Yaklaşık kırk beş dakika sonra bir kadın gelip atölyenin kapısını açtı. Zeliha hemen çayları ödeyip çıktı çay ocağından. Üzerini başını eliyle çırpıp içeri girdi.
Atölyenin elemana ihtiyacı yoktu, tecrübeli olması iyiydi ama zaten olsa bile bebekle bu tozun toprağın içinde çalışmasına izin veremezlerdi. Hayal kırıklığına uğramış bir şekilde çıktı dışarı. Parktaki kadının tarif ettiği atölyenin yerini hatırlamaya çalıştı. Beyni giderek daha az çalışmaya başlamıştı sanki.

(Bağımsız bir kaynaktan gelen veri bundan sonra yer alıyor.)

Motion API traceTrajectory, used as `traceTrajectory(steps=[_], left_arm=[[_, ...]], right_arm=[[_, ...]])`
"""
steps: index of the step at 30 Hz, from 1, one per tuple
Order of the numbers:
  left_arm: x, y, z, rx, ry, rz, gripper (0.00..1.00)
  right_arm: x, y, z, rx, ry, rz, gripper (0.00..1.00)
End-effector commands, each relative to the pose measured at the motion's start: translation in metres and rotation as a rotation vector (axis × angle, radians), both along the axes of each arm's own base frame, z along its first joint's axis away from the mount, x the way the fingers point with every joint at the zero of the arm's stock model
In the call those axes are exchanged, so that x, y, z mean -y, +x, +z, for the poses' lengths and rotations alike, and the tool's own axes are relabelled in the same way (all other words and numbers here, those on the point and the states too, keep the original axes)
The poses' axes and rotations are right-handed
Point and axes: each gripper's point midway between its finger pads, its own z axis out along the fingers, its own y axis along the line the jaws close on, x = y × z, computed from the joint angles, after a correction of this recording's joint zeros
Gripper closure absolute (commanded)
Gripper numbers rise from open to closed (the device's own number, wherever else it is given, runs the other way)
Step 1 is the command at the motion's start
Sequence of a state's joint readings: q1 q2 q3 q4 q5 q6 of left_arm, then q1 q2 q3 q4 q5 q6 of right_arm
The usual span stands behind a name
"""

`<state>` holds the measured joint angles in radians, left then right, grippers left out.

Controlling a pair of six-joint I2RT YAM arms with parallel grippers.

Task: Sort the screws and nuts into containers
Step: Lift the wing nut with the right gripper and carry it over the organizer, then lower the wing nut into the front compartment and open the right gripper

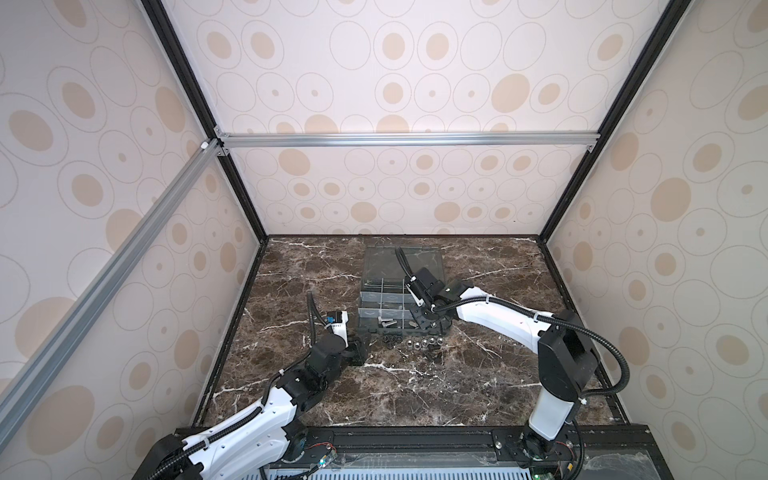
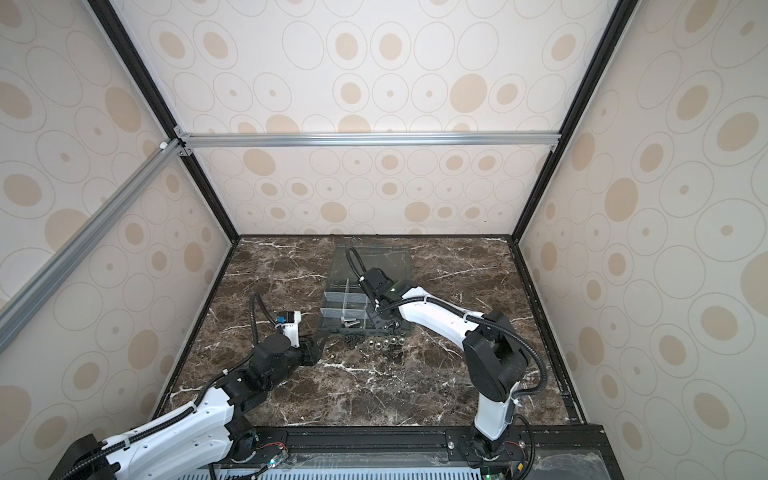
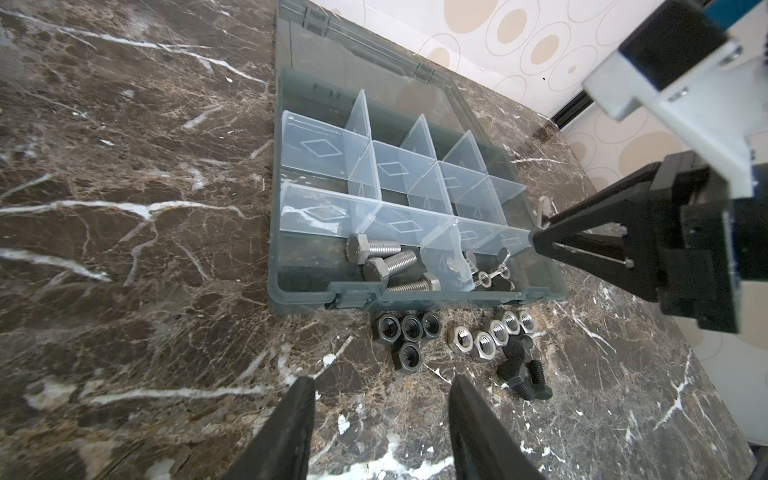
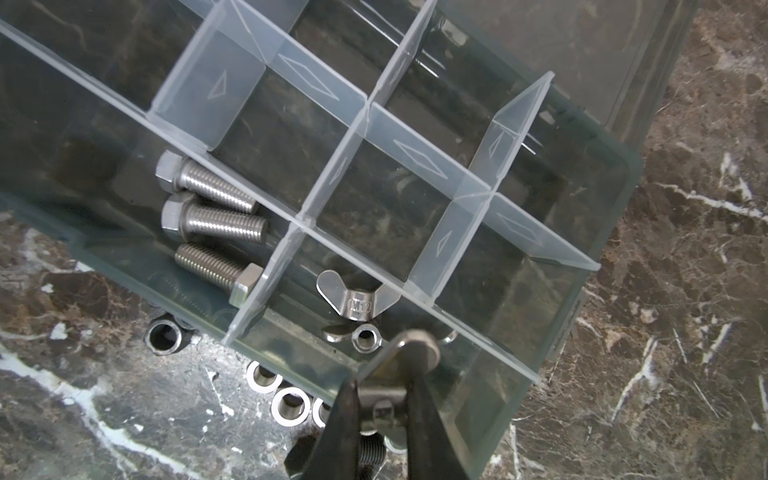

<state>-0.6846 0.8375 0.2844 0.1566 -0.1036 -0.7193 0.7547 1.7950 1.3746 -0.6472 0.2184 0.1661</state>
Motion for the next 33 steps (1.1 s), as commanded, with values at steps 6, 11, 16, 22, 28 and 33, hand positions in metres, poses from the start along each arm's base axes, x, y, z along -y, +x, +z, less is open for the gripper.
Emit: traceTrajectory(steps=[6,11,16,22,28,33], left_arm=[[-0.004,-0.001,0.002,-0.001,-0.008,0.022,0.47],[-0.004,-0.001,0.0,-0.005,-0.007,0.023,0.47],[-0.004,-0.001,-0.001,-0.004,-0.008,0.022,0.47],[0.001,0.0,-0.001,-0.017,0.0,0.0,0.47],[0.002,0.001,-0.002,-0.024,0.009,-0.004,0.48],[0.005,0.001,-0.003,-0.031,0.007,-0.014,0.48]], right_arm=[[0.01,0.0,-0.007,-0.003,-0.036,-0.012,0.66],[0.01,-0.003,0.0,0.003,-0.006,-0.025,0.55],[0.011,-0.007,0.009,0.012,0.036,-0.045,0.52],[0.016,-0.019,0.018,0.022,0.125,-0.09,0.51],[0.021,-0.033,0.018,0.006,0.21,-0.15,0.5],[0.029,-0.041,0.016,0.0,0.228,-0.184,0.5]])
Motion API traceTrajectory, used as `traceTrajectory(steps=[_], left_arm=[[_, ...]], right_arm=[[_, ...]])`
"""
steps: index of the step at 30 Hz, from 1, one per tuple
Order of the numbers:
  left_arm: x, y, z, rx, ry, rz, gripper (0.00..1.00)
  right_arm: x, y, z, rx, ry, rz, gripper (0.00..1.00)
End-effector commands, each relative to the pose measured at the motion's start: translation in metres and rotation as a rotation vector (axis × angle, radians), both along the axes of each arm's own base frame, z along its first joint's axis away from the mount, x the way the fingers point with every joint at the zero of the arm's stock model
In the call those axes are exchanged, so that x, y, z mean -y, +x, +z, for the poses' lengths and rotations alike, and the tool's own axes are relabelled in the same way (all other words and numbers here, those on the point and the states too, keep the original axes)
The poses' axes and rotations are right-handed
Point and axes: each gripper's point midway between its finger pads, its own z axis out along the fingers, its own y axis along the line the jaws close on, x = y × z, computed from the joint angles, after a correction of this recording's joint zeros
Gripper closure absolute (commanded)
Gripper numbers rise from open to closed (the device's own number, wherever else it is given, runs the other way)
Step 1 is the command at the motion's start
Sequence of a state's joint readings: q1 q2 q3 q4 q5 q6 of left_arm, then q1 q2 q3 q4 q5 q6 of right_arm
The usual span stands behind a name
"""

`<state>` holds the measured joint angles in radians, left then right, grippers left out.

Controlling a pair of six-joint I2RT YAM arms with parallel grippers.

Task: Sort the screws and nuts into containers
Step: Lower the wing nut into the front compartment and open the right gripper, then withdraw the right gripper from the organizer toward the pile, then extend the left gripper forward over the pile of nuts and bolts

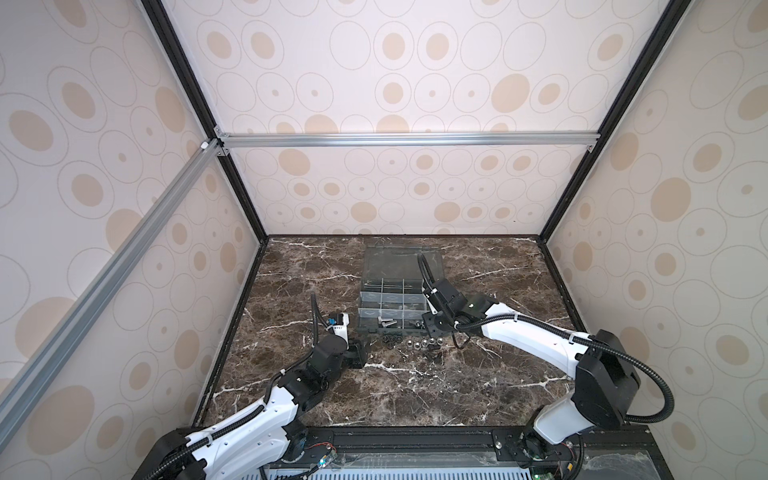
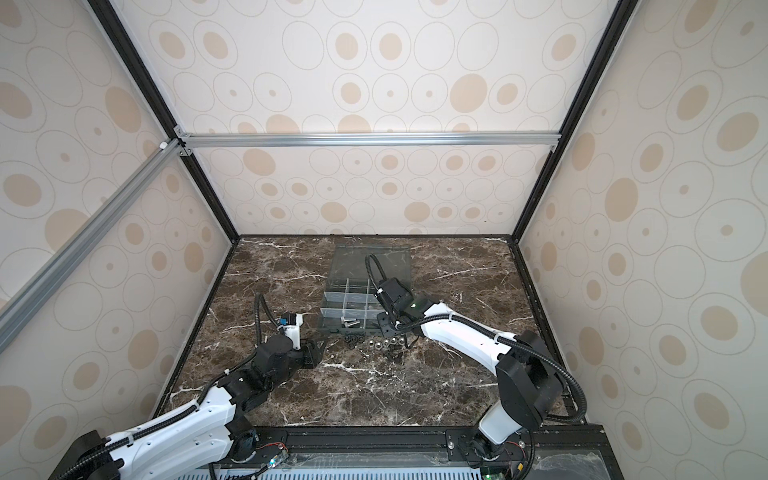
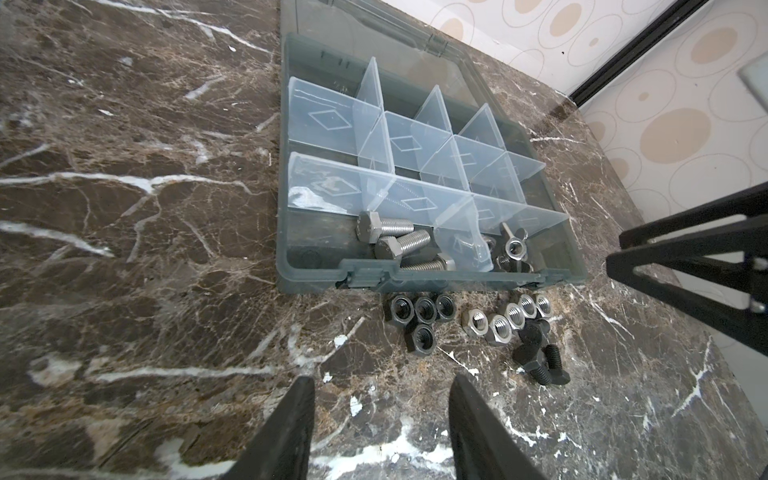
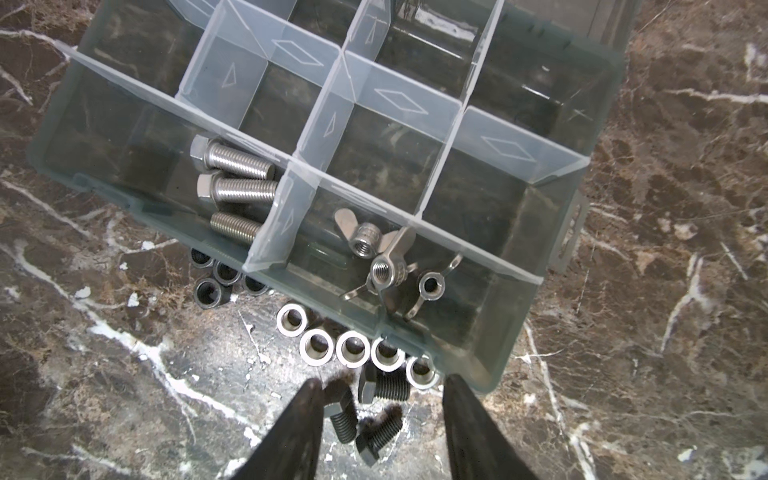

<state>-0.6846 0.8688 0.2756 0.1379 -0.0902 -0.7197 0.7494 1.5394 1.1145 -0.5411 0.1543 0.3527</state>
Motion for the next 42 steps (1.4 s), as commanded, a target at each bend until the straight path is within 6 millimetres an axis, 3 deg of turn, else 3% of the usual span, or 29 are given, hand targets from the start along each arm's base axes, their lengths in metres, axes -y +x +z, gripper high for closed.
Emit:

Başı ve göz oyukları korkunç derece de ağrıyordu. Ağır adımlarla yeniden ana yola yürüdü. Bilmediği bu yerde ara sokaklardan geçerek orayı bulması imkansızdı. Parkın olduğu tarafa geçti, kadının tarifini hatırlayınca yeniden oraya doğru yürümeye başladı. Buraya kabul edilirse en azından bir kaç gece atölyede kalmasına izin verirlerdi belki. Bir yer bulana kadar sokaklarda kalmazlardı hiç değilse. Hayatında hiç otelde kalmamıştı, otellerin iyisi, kötüsü, ucuzu, pahalısı bilmezdi. Otellere sevdikleri ile giden bir kaç kızın hikayesini biliyordu ki başlarına hiç iyi şeyler gelmemişti.